SOURCE RECORDS:
+ + + +
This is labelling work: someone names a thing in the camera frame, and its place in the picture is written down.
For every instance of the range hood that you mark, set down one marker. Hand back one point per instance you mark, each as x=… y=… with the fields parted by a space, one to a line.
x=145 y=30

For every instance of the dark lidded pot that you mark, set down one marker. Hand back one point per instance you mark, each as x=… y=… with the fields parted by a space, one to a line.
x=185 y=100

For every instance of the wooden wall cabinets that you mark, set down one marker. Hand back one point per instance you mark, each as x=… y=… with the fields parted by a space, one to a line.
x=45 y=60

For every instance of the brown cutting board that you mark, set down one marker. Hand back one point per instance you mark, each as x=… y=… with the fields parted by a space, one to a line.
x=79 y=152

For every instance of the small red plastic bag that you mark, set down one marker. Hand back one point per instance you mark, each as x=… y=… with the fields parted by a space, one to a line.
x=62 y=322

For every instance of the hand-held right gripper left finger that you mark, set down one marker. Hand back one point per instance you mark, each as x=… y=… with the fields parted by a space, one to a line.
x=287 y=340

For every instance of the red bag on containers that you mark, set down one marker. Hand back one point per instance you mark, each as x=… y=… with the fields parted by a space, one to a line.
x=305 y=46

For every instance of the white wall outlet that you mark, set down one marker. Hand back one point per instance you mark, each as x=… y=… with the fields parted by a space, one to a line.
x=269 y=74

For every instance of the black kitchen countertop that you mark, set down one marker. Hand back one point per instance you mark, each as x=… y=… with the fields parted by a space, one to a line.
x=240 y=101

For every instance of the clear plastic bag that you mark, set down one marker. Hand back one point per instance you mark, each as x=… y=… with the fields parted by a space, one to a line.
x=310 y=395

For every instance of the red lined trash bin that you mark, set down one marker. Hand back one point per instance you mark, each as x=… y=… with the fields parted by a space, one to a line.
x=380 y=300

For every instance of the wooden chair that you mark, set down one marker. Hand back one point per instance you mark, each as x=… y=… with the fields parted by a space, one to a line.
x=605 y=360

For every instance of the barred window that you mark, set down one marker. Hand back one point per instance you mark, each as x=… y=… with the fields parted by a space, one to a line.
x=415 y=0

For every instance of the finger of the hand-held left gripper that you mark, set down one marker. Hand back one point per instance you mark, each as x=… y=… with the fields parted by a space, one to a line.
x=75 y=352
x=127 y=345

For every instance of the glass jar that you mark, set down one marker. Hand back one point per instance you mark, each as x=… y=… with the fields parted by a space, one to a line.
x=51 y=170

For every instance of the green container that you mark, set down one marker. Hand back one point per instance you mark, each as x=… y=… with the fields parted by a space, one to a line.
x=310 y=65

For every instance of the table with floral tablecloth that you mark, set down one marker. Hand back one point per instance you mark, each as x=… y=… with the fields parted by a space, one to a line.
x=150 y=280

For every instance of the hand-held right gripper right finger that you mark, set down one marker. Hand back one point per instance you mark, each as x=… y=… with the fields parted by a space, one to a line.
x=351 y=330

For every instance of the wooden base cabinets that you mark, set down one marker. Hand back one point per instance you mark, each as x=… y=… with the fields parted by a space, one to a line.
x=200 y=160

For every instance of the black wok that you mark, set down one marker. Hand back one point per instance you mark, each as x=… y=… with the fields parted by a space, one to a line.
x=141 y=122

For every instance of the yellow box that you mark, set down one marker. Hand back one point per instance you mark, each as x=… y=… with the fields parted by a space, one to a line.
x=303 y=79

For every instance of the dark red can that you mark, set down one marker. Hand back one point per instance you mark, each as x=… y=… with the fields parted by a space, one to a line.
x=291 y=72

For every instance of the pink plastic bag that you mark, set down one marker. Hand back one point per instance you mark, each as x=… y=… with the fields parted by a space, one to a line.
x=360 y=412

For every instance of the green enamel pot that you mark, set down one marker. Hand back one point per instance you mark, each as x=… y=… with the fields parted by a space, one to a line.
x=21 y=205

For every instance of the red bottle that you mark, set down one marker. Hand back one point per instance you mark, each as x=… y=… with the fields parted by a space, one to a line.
+ + + +
WHAT TO WORK ON: Print the entries once more, character for character.

OUTPUT FOR THIS TASK:
This is labelling work: someone names a thing in the camera frame, and its place in the picture is written down.
For every instance of the range hood that you mark, set down one marker. Hand back one point per instance you mark, each as x=… y=… with the fields parted by a space, one to a line.
x=145 y=30

For every instance of the dark lidded pot that you mark, set down one marker. Hand back one point per instance you mark, each as x=… y=… with the fields parted by a space, one to a line.
x=185 y=100

For every instance of the wooden wall cabinets that you mark, set down one marker. Hand back one point per instance you mark, each as x=… y=… with the fields parted by a space, one to a line.
x=45 y=60

For every instance of the brown cutting board that you mark, set down one marker. Hand back one point per instance you mark, each as x=… y=… with the fields parted by a space, one to a line.
x=79 y=152

For every instance of the small red plastic bag that you mark, set down one marker. Hand back one point per instance you mark, each as x=… y=… with the fields parted by a space, one to a line.
x=62 y=322

For every instance of the hand-held right gripper left finger that you mark, set down one marker. Hand back one point per instance you mark, each as x=… y=… with the fields parted by a space, one to a line.
x=287 y=340

For every instance of the red bag on containers that you mark, set down one marker. Hand back one point per instance you mark, each as x=… y=… with the fields parted by a space, one to a line.
x=305 y=46

For every instance of the white wall outlet that you mark, set down one marker. Hand back one point per instance you mark, each as x=… y=… with the fields parted by a space, one to a line.
x=269 y=74

For every instance of the black kitchen countertop that you mark, set down one marker. Hand back one point per instance you mark, each as x=… y=… with the fields parted by a space, one to a line.
x=240 y=101

For every instance of the clear plastic bag that you mark, set down one marker. Hand back one point per instance you mark, each as x=… y=… with the fields parted by a space, one to a line.
x=310 y=395

For every instance of the red lined trash bin that you mark, set down one marker. Hand back one point per instance you mark, each as x=… y=… with the fields parted by a space, one to a line.
x=380 y=300

For every instance of the wooden chair that you mark, set down one marker. Hand back one point per instance you mark, each as x=… y=… with the fields parted by a space, one to a line.
x=605 y=360

For every instance of the barred window that you mark, set down one marker. Hand back one point per instance you mark, each as x=… y=… with the fields parted by a space, one to a line.
x=415 y=0

For every instance of the finger of the hand-held left gripper that you mark, set down one marker. Hand back one point per instance you mark, each as x=… y=… with the fields parted by a space, one to a line.
x=75 y=352
x=127 y=345

For every instance of the glass jar that you mark, set down one marker. Hand back one point per instance you mark, each as x=… y=… with the fields parted by a space, one to a line.
x=51 y=170

For every instance of the green container that you mark, set down one marker. Hand back one point per instance you mark, each as x=… y=… with the fields parted by a space, one to a line.
x=310 y=65

For every instance of the table with floral tablecloth that you mark, set down one marker. Hand back one point per instance you mark, each as x=… y=… with the fields parted by a space, one to a line.
x=150 y=280

For every instance of the hand-held right gripper right finger that you mark, set down one marker. Hand back one point per instance you mark, each as x=… y=… with the fields parted by a space, one to a line.
x=351 y=330

For every instance of the wooden base cabinets that you mark, set down one marker. Hand back one point per instance you mark, each as x=… y=… with the fields parted by a space, one to a line.
x=200 y=160

For every instance of the black wok that you mark, set down one marker. Hand back one point per instance you mark, each as x=… y=… with the fields parted by a space, one to a line.
x=141 y=122

For every instance of the yellow box that you mark, set down one marker. Hand back one point per instance you mark, each as x=… y=… with the fields parted by a space, one to a line.
x=303 y=79

For every instance of the dark red can that you mark, set down one marker. Hand back one point per instance you mark, each as x=… y=… with the fields parted by a space, one to a line.
x=291 y=72

For every instance of the pink plastic bag that you mark, set down one marker. Hand back one point per instance you mark, each as x=… y=… with the fields parted by a space, one to a line.
x=360 y=412

For every instance of the green enamel pot that you mark, set down one marker. Hand back one point per instance you mark, each as x=… y=… with the fields parted by a space, one to a line.
x=21 y=205

For every instance of the red bottle that you mark, set down one marker. Hand back one point per instance you mark, each as x=… y=… with the fields parted by a space, one to a line.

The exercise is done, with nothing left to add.